Морис, широко раскрыв глаза от удивления, слушал девушку со страстным интересом ребенка, которому рассказывают чудесную волшебную сказку.
— Знаю, знаю! Дедушка Морфен уже говорил мне о своем отце и о доменной печи высотой с гору. Но я решил, что он просто выдумал эту историю, чтобы позабавить нас: ведь он горазд на выдумки, когда ему хочется нас рассмешить!.. Так это, значит, правда?
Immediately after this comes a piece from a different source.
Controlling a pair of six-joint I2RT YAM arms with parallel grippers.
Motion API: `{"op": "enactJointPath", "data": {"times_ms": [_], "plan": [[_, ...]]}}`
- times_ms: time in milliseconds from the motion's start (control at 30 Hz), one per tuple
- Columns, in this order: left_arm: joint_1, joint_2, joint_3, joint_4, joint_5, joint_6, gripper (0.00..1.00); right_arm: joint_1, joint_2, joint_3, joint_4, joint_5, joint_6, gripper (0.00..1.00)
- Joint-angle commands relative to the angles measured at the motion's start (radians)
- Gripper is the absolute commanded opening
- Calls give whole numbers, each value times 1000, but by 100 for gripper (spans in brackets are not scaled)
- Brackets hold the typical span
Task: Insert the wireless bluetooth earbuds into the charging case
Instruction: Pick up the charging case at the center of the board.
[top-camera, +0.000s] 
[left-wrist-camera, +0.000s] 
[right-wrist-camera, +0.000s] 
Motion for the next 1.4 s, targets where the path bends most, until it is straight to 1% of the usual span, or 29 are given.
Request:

— Конечно, правда, — продолжала Клодина. — Наверху находились рабочие, которые загружали домну рудой и углем, а внизу вечно хлопотали другие рабочие, наблюдавшие за тем, как бы у чудовища не испортился желудок: это нанесло бы тяжелый ущерб.
— И так продолжалось семь или восемь лет подряд, — сказала другая девушка, Селина, — в течение семи или восьми лет чудовище пылало, как кратер вулкана; нельзя было дать ему хоть чуточку охладиться: охладись домка — и пришлось бы вскрывать ей брюхо, прочищать ее и отстраивать почти заново, а сколько бы ушло на это денег!
— Теперь ты понимаешь, миленький Морис, — сказала Клодина, — что Морфену Большому, твоему прадеду, приходилось нелегко; ведь он все эти семь или восемь лет не отходил от огня, не говоря уже о том, что через каждые пять часов нужно было прочищать кочергой выходное отверстие печи, и оттуда лился огненный поток, возле которого рабочие жарились, как утка на вертеле.
Дети слушали в изумлении; но тут они расхохотались. Вот так, утка на вертеле! Морфен Большой — и вдруг жареная утка!
— Ну, — сказал Людовик Буажелен, — я вижу, тогда не слишком-то весело было работать. Люди, верно, очень уставали.
— Конечно, — подтвердила его сестра Алина, — я рада, что родилась позже: теперь работа — одно удовольствие.
Тем временем лицо Мориса вновь приняло серьезное выражение: он размышлял, стараясь уместить в своей маленькой головке все те невероятные вещи, о которых только что услышал.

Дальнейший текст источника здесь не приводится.